More than 50% did so via a special hotline, said a spokesman for Singapore’s National Trades Union Congress (NTUC), which is helping in the recruitment.
The resort’s website received 1,000 applications, while 700 others applied via SMS text messages. Another 200 walked into an NTUC office at Redhill Road.
The Americans have won praise for giving special consideration to the job market’s most neglected people — seniors, housewives and the jobless.
The news helps to soothe jittery nerves as Singapore moves deeper into recession.
Last week as excited crowds talked about casino jobs, some 2km away in the financial district, a less happy scenario was unfolding.
More than 20 retrenched equity and investment staff from crisis-hit Merrill Lynch were packing their bags. It was one of several banks and brokerages that are sacking workers — albeit a trickle.
A banker said before he left: “You’re seeing half-empty offices and morale is certainly not good.
“A lady who went into the room after me came out with her eyes red, tears rolling down her face. Some of the senior folk didn’t even pack their belongings. They stormed out.”

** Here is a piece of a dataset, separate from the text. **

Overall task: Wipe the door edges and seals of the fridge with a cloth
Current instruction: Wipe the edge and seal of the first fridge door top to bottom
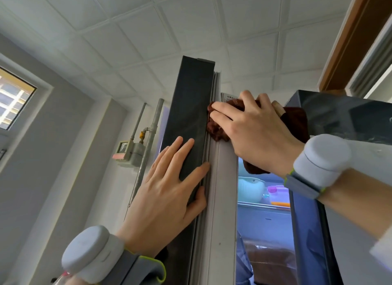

For the two mega-casinos, the launch could have been better timed. By 2009 and early-2010, the worldwide recession is unlikely to end yet.
While they were being constructed, the US credit crunch and Singapore’s economy were deteriorating so badly that Singaporeans began to doubt if the casinos would take off on time.
The opening is now beyond doubt. However, many analysts still see a tough road ahead; with tourism in decline, casinos in Las Vegas and Macau are reporting fewer visitors.
But millions of job-seekers here and the surrounding countries, the arrival of this new casino culture in Singapore is a heaven-sent.
A large number of Singaporeans still oppose their presence as a threat to the family given the people’s propensity to gamble. But in the wake of the weakening job market the grumbling has become less noisy.
The integrated resorts will result in an additional 25,000 related jobs being created.
It could raise economic growth by 2% and double tourist arrivals to 17 million and raise total tourism receipts to SGD 30bil (RM71.2bil) by 2015 (non-recession calculations).
These business and family resorts will change the face of Singapore when the recession blows over.
“Rain or shine, people will still gamble,” said a stock investor. “Re cession may only be a brief dampener.”
Once an avid critic of casinos, Mi nister Mentor Lee Kuan Yew now says there should be more than two casinos once the 10-year moratorium expires. Until then, these are the only two.
The prospects may also have contributed to Lee’s optimism earlier this year when he predicted (before the crisis proved him wrong) that Singapore was entering a golden era in the next five to 10 years that would be unmatched in history.
These casinos could reduce the severity of the recession. From this year’s forecast 3%, gross domestic product may decline by 1% in 2009.
Without them, it could last longer and jobs harder to come by.
The vibrancy they will bring is more predictable. It will bring in more fun to people’s lives, help bring in affluent foreigners and pull up property values in the medium term.
An academic said, “Today Singa poreans are too caught up by the gloom to look beyond the next three to five years,” said an academic.
But Lee is not wrong about a more exciting phase of growth for this global city, only that his timing was off by a few years, he added.
However, as other casino cities have revealed, casinos have a flip side.
It will bring about more bankruptcies and broken homes, not to mention crime and prostitution. The government says it has taken all possible steps to minimise the impact.
Gamblers need to pay SGD 100 (RM237.20) for each entry. Some 29,000 “undesirables” — bankrupts or irresponsible gamblers — have been banned from entering. Spouses can also stop their addicted partners from the tables.
All this could spawn a greater demand for other type of professionals — social workers, gambling councillors and family mediators. Not to forget — loan sharks!